At one point when it got more steep I was really struggling and started to wonder if I was going to make it. It can be very tempting to tell yourself it’s okay to stop and take a break. But to me, that is a very slippery slope. Being a competitive racer requires dealing with pain and pushing yourself past perceived limits. It hurts and it is supposed to. Stopping because it is hard would give me the message “I can’t do this, I have to back down.” Instead when I hit those moments that really make me question my ability I start the positive self-talk tapes. On this ride I told myself “You can do this, all you have to do is pedal and breathe. That is all.” And so I did and I made it up. And I was very proud of that. Daphne was waiting at the top, like she just went for a casual ride, but I knew it was hard for her too. I took a few deep slow breaths to get my breathing back to normal and wiped the drool from my chin.
Then we went down and I became much more aware of how technical it was with a lot of tight turns. Daphne flew away so smoothly. I was envious but it gave me hope. My max speed was 32 and her’s was 57. FIFTY-SEVEN. Daphne has done a lot of descending and is VERY GOOD at it, something I told myself as I was starting to feel a little down on my lack of descending skills. I have found that comparing yourself to others is not terribly helpful, especially when the other person is more experienced than you. I reminded myself we all have a starting point and what matters is that you work to improve. Instead of feeling bad about it, I was excited to practice the tips Daphne gave me and to to learn from the coaches during the camp.
Wednesday was our last day before camp started and we decided to take a day off the bike and go to Estes Park, located about an hour up from Boulder. A former Chicagoan, Stefano, a friend of Daphne’s opened a bike shop cafe there called Via Bicycle Cafe so our plan was to stop there for coffee, meet up with Luke and Sam from Ten Speed Hero who were also in town, and then go for a hike.
Stefano gave us the great recommendation to go go Bear Lake in the Rocky Mountain National Park.

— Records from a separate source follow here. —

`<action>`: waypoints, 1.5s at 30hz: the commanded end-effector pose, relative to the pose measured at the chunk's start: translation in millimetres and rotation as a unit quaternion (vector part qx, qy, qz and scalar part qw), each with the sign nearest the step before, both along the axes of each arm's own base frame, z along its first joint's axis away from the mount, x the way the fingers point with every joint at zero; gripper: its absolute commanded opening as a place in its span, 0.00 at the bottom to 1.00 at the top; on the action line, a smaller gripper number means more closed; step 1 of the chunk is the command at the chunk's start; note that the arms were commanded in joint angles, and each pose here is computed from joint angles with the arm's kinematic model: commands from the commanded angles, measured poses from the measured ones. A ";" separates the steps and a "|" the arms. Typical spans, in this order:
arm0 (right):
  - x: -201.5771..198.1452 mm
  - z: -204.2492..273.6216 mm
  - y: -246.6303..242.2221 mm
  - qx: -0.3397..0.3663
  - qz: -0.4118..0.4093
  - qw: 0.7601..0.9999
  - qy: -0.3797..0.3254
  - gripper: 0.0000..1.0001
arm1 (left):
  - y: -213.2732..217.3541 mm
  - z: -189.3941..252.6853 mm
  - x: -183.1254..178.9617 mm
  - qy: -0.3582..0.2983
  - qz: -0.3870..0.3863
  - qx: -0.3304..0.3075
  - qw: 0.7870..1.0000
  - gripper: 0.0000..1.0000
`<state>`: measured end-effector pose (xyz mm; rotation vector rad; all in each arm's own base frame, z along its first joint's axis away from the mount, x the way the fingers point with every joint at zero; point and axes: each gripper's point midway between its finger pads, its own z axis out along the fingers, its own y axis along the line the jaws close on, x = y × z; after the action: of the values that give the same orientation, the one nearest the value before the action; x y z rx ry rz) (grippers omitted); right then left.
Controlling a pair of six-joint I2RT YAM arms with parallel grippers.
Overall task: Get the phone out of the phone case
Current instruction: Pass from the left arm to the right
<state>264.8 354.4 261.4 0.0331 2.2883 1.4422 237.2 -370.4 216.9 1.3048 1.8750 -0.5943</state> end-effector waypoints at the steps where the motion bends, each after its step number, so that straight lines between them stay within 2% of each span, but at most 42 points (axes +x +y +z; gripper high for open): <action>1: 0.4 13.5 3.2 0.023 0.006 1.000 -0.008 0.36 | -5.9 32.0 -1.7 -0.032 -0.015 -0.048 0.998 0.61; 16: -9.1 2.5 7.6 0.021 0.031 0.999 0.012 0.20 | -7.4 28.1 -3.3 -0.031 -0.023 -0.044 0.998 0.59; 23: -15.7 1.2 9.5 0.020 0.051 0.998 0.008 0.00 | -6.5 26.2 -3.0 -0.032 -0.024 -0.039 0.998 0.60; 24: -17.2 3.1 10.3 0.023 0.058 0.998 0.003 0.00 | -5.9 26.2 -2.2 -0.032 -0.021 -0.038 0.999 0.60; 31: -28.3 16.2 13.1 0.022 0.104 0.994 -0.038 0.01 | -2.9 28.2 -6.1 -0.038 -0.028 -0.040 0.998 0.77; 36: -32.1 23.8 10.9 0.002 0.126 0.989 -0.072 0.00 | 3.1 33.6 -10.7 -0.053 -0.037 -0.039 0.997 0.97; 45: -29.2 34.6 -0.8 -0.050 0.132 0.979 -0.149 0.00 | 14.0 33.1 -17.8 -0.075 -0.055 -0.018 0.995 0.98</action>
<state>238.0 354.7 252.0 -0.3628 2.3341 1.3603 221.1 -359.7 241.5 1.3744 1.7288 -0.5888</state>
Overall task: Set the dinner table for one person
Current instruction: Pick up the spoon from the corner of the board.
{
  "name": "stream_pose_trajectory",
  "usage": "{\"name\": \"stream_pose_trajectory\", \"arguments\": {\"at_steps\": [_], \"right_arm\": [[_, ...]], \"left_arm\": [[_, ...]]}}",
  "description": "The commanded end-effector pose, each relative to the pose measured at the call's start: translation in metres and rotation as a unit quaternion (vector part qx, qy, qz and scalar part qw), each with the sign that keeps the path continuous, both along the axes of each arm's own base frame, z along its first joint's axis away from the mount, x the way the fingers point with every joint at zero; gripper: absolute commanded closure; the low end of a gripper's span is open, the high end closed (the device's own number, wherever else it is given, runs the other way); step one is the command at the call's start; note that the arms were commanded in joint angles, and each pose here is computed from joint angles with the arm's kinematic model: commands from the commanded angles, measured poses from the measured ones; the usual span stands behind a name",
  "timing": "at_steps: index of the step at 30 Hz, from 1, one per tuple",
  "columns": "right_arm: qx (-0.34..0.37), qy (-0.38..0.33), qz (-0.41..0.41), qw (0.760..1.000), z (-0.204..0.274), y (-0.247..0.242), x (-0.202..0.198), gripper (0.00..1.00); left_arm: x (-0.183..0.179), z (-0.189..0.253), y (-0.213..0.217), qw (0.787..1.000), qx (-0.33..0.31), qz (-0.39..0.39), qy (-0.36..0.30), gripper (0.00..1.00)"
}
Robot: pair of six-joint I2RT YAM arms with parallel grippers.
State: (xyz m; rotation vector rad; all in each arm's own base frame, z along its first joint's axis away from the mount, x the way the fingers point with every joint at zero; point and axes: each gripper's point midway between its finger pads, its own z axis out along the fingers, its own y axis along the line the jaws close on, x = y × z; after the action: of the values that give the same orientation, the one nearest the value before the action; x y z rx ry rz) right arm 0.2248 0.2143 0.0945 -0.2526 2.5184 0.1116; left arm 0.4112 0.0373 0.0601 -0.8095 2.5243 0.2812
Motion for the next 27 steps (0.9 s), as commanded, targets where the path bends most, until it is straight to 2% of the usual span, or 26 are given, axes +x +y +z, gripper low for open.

I had never been to the Rocky Mountains and was very excited about all this. Again I kept asking myself if this was real but I was starting to get used seeing giant snow top mountains.
The weather in Boulder had been very warm but up in the Rocky Mountains, there was snow on the ground and puffy jackets were required. We had a really lovely hike and got pretty adventurous, climbing boulders to get to the furthest and highest point in Bear Lake, Lake Hiyaya. I enjoyed it all, though for a moment had a twinge of “this is the perfect 20/20 story… four friends go hiking up a mountain sorely underprepared…” We were fine, but when you have to walk across a slippery log to cross a stream, notice you are eye level with clouds, the snow suddenly picks up, and you're in gym shoes with wet gloves, you start to wonder if it is a good idea. It was a great idea, we saw a herd of elk, and had a spectacular hike.